* TASK BRIEF
Report each line of the listing below that holds "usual".
=-=-=
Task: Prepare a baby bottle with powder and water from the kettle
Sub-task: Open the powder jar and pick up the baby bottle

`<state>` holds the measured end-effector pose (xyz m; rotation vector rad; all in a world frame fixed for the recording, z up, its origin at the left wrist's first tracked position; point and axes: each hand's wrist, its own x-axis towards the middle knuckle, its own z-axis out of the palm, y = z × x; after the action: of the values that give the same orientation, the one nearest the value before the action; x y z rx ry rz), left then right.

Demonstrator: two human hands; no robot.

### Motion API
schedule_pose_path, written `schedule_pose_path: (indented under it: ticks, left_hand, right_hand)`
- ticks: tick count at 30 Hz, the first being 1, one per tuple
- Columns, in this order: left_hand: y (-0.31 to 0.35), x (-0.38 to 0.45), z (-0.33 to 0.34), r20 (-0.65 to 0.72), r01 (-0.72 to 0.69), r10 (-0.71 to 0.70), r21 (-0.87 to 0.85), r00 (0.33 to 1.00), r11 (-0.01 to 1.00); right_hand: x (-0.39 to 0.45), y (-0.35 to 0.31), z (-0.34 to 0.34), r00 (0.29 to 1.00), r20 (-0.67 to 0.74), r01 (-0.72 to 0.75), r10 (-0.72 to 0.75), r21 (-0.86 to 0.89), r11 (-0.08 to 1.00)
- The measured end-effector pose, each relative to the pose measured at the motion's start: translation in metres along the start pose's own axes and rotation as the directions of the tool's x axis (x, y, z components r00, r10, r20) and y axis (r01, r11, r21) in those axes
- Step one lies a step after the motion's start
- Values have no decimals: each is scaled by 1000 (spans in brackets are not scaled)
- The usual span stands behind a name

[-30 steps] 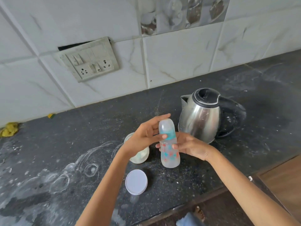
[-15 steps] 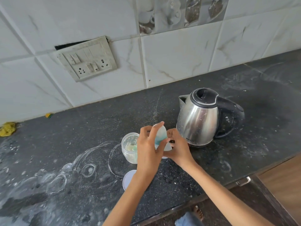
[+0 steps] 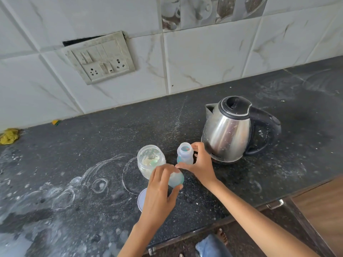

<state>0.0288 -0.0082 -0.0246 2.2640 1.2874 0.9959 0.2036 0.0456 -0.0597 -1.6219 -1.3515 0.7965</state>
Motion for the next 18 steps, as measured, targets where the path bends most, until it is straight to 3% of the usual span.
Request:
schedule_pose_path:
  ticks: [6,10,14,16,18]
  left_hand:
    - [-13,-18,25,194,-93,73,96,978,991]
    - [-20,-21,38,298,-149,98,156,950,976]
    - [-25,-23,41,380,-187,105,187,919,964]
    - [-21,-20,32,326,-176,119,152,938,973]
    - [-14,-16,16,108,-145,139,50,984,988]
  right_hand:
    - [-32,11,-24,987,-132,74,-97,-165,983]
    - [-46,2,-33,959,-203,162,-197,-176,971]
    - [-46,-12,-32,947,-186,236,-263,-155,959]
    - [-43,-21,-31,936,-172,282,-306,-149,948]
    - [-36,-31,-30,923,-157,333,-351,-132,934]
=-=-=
* RESULT BELOW
- The usual span stands behind a name
Motion for the next 18 steps, as measured, targets where the path bends most, until it is straight to 3% of the usual span.

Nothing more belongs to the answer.